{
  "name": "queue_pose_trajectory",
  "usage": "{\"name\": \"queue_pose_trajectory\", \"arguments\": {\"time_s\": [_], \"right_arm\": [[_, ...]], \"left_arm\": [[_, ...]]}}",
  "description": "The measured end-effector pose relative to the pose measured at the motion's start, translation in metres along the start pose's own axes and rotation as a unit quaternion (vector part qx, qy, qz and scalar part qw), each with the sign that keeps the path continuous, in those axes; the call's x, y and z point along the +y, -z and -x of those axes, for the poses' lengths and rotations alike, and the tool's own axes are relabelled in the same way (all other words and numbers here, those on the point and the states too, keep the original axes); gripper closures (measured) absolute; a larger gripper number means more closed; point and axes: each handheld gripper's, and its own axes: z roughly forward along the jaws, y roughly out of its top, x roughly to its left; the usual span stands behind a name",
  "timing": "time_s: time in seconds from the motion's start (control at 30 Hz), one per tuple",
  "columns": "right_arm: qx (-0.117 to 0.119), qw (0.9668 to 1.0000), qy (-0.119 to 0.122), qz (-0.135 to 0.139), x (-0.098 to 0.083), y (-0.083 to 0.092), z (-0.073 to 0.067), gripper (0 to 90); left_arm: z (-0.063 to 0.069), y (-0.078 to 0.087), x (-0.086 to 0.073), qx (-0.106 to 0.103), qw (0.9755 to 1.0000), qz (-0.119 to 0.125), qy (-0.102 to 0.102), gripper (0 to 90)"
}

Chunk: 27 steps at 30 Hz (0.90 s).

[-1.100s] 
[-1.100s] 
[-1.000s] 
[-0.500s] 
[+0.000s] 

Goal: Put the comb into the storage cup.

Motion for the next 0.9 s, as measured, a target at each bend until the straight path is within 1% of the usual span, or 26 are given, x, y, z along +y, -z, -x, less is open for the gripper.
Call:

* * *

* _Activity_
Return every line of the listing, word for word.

* _Solution for this exercise_
{
  "name": "queue_pose_trajectory",
  "usage": "{\"name\": \"queue_pose_trajectory\", \"arguments\": {\"time_s\": [_], \"right_arm\": [[_, ...]], \"left_arm\": [[_, ...]]}}",
  "description": "The measured end-effector pose relative to the pose measured at the motion's start, translation in metres along the start pose's own axes and rotation as a unit quaternion (vector part qx, qy, qz and scalar part qw), each with the sign that keeps the path continuous, in those axes; the call's x, y and z point along the +y, -z and -x of those axes, for the poses' lengths and rotations alike, and the tool's own axes are relabelled in the same way (all other words and numbers here, those on the point and the states too, keep the original axes); gripper closures (measured) absolute; a larger gripper number means more closed; point and axes: each handheld gripper's, and its own axes: z roughly forward along the jaws, y roughly out of its top, x roughly to its left; the usual span stands behind a name",
  "timing": "time_s: time in seconds from the motion's start (control at 30 Hz), one per tuple",
  "columns": "right_arm: qx (-0.117 to 0.119), qw (0.9668 to 1.0000), qy (-0.119 to 0.122), qz (-0.135 to 0.139), x (-0.098 to 0.083), y (-0.083 to 0.092), z (-0.073 to 0.067), gripper (0 to 90); left_arm: z (-0.063 to 0.069), y (-0.078 to 0.087), x (-0.086 to 0.073), qx (-0.106 to 0.103), qw (0.9755 to 1.0000), qz (-0.119 to 0.125), qy (-0.102 to 0.102), gripper (0 to 90)"
}

Chunk: 27 steps at 30 Hz (0.90 s).

[-1.100s] 
[-1.100s] 
[-1.000s] 
[-0.500s] 
[+0.000s] 

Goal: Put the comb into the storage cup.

Motion for the next 0.9 s, as measured, a target at each bend until the straight path is within 1% of the usual span, or 26 are given, x, y, z along +y, -z, -x, less is open for the gripper.
Call:

The answer given is complete.